-- Task instructions --
Set down, please, exactly the lines below that run from the line with "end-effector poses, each" to the line with "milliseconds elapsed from", both lines included.

-- Recorded information --
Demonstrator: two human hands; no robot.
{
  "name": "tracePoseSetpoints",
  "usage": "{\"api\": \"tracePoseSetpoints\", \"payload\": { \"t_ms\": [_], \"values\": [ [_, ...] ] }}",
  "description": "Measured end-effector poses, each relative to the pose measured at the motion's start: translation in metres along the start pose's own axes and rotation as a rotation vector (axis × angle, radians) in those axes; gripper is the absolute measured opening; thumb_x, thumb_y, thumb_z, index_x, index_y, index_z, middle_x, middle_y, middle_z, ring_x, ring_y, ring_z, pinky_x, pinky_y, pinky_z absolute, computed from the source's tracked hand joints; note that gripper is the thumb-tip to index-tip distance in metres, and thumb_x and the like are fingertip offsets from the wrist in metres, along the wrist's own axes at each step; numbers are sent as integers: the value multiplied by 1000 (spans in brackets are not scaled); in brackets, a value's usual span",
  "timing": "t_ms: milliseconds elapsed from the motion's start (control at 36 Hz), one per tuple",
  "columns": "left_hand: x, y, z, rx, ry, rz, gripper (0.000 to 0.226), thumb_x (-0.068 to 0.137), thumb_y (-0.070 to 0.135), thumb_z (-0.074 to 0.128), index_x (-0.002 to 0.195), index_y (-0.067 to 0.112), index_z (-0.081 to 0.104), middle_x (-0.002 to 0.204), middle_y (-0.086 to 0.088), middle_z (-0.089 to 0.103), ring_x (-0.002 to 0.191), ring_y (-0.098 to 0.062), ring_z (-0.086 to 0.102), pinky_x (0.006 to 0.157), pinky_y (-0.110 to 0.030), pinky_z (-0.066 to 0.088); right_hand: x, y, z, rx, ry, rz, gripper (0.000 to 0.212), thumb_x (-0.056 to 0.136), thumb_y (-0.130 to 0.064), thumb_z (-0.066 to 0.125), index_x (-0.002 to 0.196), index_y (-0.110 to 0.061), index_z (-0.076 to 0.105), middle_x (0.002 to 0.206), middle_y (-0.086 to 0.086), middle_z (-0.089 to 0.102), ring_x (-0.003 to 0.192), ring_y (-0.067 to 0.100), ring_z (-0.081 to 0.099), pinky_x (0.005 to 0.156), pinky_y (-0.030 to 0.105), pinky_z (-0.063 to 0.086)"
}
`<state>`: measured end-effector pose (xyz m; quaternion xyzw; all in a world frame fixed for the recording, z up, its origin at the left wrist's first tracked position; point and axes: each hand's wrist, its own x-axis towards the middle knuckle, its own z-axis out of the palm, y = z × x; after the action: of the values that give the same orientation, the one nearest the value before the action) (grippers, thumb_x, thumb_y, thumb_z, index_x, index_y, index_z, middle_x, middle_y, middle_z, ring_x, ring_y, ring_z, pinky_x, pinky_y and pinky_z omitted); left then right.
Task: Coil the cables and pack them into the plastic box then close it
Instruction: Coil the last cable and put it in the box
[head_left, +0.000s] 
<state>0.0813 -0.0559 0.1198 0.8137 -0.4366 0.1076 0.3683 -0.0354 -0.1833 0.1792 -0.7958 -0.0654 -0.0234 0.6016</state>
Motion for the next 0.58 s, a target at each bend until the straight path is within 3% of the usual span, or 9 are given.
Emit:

-- Response --
  "description": "Measured end-effector poses, each relative to the pose measured at the motion's start: translation in metres along the start pose's own axes and rotation as a rotation vector (axis × angle, radians) in those axes; gripper is the absolute measured opening; thumb_x, thumb_y, thumb_z, index_x, index_y, index_z, middle_x, middle_y, middle_z, ring_x, ring_y, ring_z, pinky_x, pinky_y, pinky_z absolute, computed from the source's tracked hand joints; note that gripper is the thumb-tip to index-tip distance in metres, and thumb_x and the like are fingertip offsets from the wrist in metres, along the wrist's own axes at each step; numbers are sent as integers: the value multiplied by 1000 (spans in brackets are not scaled); in brackets, a value's usual span",
  "timing": "t_ms: milliseconds elapsed from the motion's start (control at 36 Hz), one per tuple",

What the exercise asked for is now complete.